Returns:Path to file.
Return type:str
fout_prob()

Get template of path to temporary file.

Returns:Path to file.
Return type:str
foutname()

Get path to temporary file.

Returns:Path to file.
Return type:str
ftimeslices()

Get path to time slices binary file.

Returns:Path to time slices binary file.
Return type:str
classmethod load(fname, mmap=None)

Load an object previously saved using save() from a file.

Parameters:
  • fname (str) – Path to file that contains needed object.
  • mmap (str, optional) – Memory-map option.

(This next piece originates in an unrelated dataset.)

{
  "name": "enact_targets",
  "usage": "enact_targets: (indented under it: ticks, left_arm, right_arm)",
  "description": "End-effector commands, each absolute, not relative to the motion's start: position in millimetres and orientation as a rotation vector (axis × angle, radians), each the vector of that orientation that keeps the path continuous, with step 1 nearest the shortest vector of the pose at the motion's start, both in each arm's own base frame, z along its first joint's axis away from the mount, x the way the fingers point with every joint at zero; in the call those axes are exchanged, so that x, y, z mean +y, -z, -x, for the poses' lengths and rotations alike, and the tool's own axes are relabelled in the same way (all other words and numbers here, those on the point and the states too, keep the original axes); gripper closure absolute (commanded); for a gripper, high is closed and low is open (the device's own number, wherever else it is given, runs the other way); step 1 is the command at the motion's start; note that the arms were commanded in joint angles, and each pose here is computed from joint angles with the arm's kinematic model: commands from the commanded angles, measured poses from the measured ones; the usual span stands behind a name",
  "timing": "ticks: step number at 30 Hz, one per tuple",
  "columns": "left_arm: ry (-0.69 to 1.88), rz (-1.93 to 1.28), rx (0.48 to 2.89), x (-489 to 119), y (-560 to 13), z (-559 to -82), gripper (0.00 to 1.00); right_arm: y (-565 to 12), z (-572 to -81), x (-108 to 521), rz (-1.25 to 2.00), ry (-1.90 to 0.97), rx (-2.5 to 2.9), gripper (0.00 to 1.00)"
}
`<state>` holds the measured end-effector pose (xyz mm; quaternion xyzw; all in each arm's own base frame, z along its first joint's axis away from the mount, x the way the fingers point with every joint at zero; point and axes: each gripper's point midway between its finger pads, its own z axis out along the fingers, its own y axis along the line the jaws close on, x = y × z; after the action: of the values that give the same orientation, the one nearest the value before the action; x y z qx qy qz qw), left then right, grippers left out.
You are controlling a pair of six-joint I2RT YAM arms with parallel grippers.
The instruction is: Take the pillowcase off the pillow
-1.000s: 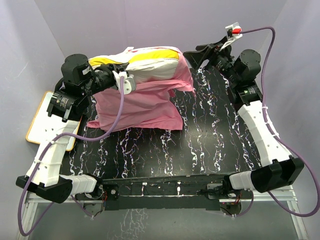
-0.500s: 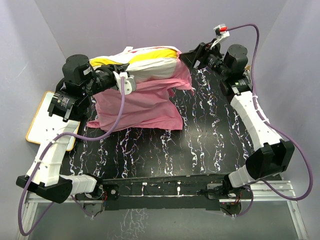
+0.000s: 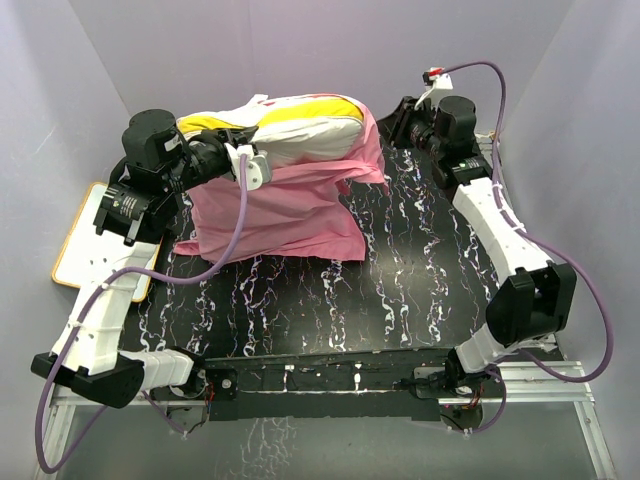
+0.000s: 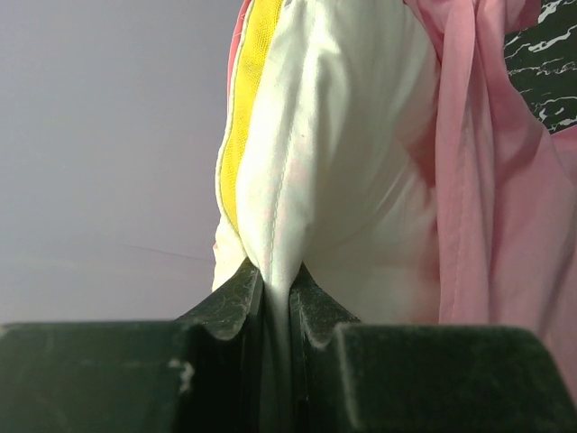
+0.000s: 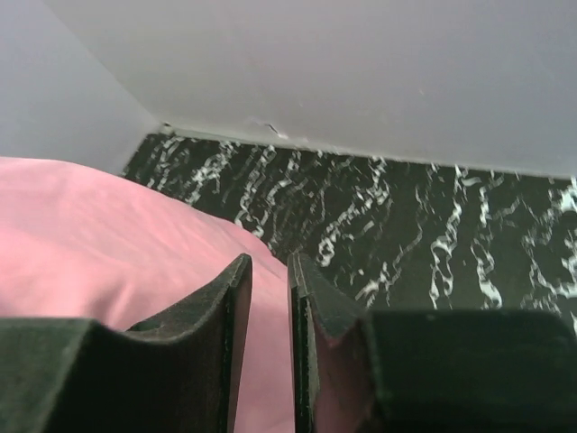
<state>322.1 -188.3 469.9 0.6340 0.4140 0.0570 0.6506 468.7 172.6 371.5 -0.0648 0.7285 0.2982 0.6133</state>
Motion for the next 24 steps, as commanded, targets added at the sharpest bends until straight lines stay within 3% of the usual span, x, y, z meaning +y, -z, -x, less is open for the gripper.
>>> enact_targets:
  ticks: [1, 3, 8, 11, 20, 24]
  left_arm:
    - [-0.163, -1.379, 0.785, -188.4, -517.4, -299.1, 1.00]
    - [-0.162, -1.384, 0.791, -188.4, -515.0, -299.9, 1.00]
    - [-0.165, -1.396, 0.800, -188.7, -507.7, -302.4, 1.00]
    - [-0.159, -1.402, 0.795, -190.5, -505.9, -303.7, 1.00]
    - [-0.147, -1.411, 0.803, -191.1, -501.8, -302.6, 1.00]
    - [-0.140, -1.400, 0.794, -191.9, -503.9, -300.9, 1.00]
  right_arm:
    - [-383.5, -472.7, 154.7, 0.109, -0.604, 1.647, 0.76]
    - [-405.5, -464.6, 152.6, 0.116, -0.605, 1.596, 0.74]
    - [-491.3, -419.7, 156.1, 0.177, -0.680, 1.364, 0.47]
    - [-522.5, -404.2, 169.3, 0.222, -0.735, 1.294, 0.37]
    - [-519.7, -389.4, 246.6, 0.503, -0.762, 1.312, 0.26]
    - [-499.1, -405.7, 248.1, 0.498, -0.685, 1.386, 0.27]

If the object was saved with large arrays stored separately, you can load these arrays via mmap (shared memory) using mmap=’r’. If the file being loaded is compressed (either ‘.gz’ or ‘.bz2’), then `mmap=None must be set.

See also

save()
Save object to file.
Returns:Object loaded from fname.
Return type:object
Raises:AttributeError – When called on an object instance instead of class (this is a class method).
print_topic(topicid, time, topn=10, num_words=None)

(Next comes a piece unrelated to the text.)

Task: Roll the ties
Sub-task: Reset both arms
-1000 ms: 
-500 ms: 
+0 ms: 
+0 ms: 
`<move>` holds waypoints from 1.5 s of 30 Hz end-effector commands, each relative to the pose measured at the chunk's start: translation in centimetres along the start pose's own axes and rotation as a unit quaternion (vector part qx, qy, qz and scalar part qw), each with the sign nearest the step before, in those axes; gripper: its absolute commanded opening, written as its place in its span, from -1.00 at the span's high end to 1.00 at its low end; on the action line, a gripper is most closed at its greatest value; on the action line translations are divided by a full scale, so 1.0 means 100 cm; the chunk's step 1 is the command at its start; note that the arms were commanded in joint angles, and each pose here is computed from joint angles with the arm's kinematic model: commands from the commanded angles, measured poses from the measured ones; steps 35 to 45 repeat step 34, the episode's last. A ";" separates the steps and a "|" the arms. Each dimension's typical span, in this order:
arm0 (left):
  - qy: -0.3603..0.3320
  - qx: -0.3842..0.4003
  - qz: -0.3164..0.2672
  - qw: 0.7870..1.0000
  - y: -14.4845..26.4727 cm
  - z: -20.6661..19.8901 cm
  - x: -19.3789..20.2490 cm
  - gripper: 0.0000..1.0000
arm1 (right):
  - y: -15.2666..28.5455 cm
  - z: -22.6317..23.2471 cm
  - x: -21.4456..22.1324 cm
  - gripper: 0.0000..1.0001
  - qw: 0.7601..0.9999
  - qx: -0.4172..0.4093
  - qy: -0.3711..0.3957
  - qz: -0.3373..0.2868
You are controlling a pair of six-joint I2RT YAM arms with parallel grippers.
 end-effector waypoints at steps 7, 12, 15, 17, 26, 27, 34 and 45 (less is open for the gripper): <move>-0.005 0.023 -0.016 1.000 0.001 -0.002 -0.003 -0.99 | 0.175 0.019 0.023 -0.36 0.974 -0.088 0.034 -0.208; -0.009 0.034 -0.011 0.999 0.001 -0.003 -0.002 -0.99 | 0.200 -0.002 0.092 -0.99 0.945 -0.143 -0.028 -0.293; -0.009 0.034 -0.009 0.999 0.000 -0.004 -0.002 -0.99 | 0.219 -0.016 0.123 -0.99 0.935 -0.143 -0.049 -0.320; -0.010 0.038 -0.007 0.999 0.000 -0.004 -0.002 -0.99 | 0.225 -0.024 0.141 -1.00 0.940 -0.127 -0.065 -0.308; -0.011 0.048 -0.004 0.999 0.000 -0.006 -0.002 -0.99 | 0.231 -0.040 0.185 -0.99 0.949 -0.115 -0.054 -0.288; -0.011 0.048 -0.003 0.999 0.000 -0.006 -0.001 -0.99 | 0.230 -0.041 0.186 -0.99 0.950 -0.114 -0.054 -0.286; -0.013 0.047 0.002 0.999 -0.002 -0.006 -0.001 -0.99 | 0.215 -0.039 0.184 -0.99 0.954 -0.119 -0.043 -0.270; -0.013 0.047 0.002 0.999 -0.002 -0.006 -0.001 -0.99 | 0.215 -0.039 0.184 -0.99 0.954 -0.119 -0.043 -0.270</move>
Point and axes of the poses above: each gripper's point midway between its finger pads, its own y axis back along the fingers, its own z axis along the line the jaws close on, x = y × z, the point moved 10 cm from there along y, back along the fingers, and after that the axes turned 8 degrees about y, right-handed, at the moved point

Get the given topic, formatted as a string.

Parameters:
  • topicid (int) – Id of topic.
  • time (int) – Timestamp.
  • topn (int, optional) – Top number of topics that you’ll receive.
  • num_words (int, optional) – DEPRECATED PARAMETER, use topn instead.
Returns:

The given topic in string format, like ‘0.132*someword + 0.412*otherword + …’.

Return type:

str

print_topics(num_topics=10, times=5, num_words=10)

Alias for show_topics().

Parameters:
  • num_topics (int, optional) – Number of topics to return, set -1 to get all topics.
  • times (int, optional) – Number of times.
  • num_words (int, optional) – Number of words.
Returns:

Topics as a list of strings

Return type:

list of str

save(fname_or_handle, separately=None, sep_limit=10485760, ignore=frozenset([]), pickle_protocol=2)

Save the object to a file.

Parameters:
  • fname_or_handle (str or file-like) – Path to output file or already opened file-like object. If the object is a file handle, no special array handling will be performed, all attributes will be saved to the same file.
  • separately (list of str or None, optional) –

    If None, automatically detect large numpy/scipy.sparse arrays in the object being stored, and store them into separate files. This prevent memory errors for large objects, and also allows memory-mapping the large arrays for efficient loading and sharing the large arrays in RAM between multiple processes.

    If list of str: store these attributes into separate files. The automated size check is not performed in this case.

  • sep_limit (int, optional) – Don’t store arrays smaller than this separately. In bytes.
  • ignore (frozenset of str, optional) – Attributes that shouldn’t be stored at all.
  • pickle_protocol (int, optional) – Protocol number for pickle.

See also

load()
Load object from file.
show_topic(topicid, time, topn=50, num_words=None)

Get num_words most probable words for the given topicid.

Parameters:
  • topicid (int) – Id of topic.
  • time (int) – Timestamp.
  • topn (int, optional) – Top number of topics that you’ll receive.
  • num_words (int, optional) – DEPRECATED PARAMETER, use topn instead.
Returns:

Sequence of probable words, as a list of (word_probability, word).

Return type:

list of (float, str)

show_topics(num_topics=10, times=5, num_words=10, log=False, formatted=True)

Get the num_words most probable words for num_topics number of topics at ‘times’ time slices.

Parameters:
  • num_topics (int, optional) – Number of topics to return, set -1 to get all topics.
  • times (int, optional) – Number of times.
  • num_words (int, optional) – Number of words.
  • log (bool, optional) – THIS PARAMETER WILL BE IGNORED.
  • formatted (bool, optional) – If True - return the topics as a list of strings, otherwise as lists of (weight, word) pairs.
Returns:

  • list of str – Topics as a list of strings (if formatted=True) OR
  • list of (float, str) – Topics as list of (weight, word) pairs (if formatted=False)

train(corpus, time_slices, mode, model)

Train DTM model.

Parameters:
  • corpus (iterable of iterable of (int, int)) – Collection of texts in BoW format.
  • time_slices (list of int) – Sequence of timestamps.
  • mode ({'fit', 'time'}, optional) – Controls the mode of the mode: ‘fit’ is for training, ‘time’ for analyzing documents through time according to a DTM, basically a held out set.
  • model ({'fixed', 'dtm'}, optional) – Control model that will be runned: ‘fixed’ is for DIM and ‘dtm’ for DTM.